● **Problem requirements**: Reproduce all of the data exactly as written.

**********

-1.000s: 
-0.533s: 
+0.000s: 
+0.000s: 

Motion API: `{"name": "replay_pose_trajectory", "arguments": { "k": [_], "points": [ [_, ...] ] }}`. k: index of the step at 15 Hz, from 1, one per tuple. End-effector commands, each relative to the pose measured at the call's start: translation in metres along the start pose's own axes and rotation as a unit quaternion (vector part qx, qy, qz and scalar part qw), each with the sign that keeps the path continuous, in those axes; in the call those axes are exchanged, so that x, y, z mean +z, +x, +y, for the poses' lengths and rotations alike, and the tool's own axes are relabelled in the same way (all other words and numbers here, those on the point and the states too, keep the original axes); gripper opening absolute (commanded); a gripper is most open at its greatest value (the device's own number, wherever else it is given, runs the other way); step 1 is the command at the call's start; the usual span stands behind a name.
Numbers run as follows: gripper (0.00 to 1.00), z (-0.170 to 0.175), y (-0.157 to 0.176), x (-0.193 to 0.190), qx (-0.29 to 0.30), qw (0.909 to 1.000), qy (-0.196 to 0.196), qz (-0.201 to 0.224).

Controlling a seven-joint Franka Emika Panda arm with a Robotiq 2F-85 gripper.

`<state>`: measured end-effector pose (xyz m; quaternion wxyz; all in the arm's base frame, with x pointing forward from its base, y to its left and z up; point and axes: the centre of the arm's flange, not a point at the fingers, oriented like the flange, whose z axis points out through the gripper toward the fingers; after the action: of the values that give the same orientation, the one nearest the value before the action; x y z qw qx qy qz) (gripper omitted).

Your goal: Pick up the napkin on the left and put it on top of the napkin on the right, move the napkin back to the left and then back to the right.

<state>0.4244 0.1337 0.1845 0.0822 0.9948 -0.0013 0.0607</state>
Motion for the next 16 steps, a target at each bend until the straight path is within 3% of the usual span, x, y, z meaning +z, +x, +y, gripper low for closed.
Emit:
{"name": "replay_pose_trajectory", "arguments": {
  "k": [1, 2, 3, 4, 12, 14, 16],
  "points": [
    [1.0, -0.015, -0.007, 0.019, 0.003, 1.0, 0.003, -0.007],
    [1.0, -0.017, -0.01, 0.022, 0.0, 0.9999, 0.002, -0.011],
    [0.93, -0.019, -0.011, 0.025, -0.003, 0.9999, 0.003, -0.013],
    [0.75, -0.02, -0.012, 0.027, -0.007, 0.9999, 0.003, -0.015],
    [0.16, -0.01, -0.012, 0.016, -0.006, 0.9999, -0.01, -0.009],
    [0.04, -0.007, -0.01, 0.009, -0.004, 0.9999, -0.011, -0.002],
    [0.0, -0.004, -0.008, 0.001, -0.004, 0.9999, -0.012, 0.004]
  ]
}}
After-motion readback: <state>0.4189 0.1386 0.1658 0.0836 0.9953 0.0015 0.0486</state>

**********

● **Expected answer**:
-1.000s: 
-0.533s: 
+0.000s: 
+0.000s: 

Motion API: `{"name": "replay_pose_trajectory", "arguments": { "k": [_], "points": [ [_, ...] ] }}`. k: index of the step at 15 Hz, from 1, one per tuple. End-effector commands, each relative to the pose measured at the call's start: translation in metres along the start pose's own axes and rotation as a unit quaternion (vector part qx, qy, qz and scalar part qw), each with the sign that keeps the path continuous, in those axes; in the call those axes are exchanged, so that x, y, z mean +z, +x, +y, for the poses' lengths and rotations alike, and the tool's own axes are relabelled in the same way (all other words and numbers here, those on the point and the states too, keep the original axes); gripper opening absolute (commanded); a gripper is most open at its greatest value (the device's own number, wherever else it is given, runs the other way); step 1 is the command at the call's start; the usual span stands behind a name.
Numbers run as follows: gripper (0.00 to 1.00), z (-0.170 to 0.175), y (-0.157 to 0.176), x (-0.193 to 0.190), qx (-0.29 to 0.30), qw (0.909 to 1.000), qy (-0.196 to 0.196), qz (-0.201 to 0.224).

Controlling a seven-joint Franka Emika Panda arm with a Robotiq 2F-85 gripper.

`<state>`: measured end-effector pose (xyz m; quaternion wxyz; all in the arm's base frame, with x pointing forward from its base, y to its left and z up; point and axes: the centre of the arm's flange, not a point at the fingers, oriented like the flange, whose z axis points out through the gripper toward the fingers; after the action: of the values that give the same orientation, the one nearest the value before the action; x y z qw qx qy qz) (gripper omitted).

Your goal: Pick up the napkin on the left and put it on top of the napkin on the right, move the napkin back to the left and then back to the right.

<state>0.4244 0.1337 0.1845 0.0822 0.9948 -0.0013 0.0607</state>
Motion for the next 16 steps, a target at each bend until the straight path is within 3% of the usual span, x, y, z meaning +z, +x, +y, gripper low for closed.
Emit:
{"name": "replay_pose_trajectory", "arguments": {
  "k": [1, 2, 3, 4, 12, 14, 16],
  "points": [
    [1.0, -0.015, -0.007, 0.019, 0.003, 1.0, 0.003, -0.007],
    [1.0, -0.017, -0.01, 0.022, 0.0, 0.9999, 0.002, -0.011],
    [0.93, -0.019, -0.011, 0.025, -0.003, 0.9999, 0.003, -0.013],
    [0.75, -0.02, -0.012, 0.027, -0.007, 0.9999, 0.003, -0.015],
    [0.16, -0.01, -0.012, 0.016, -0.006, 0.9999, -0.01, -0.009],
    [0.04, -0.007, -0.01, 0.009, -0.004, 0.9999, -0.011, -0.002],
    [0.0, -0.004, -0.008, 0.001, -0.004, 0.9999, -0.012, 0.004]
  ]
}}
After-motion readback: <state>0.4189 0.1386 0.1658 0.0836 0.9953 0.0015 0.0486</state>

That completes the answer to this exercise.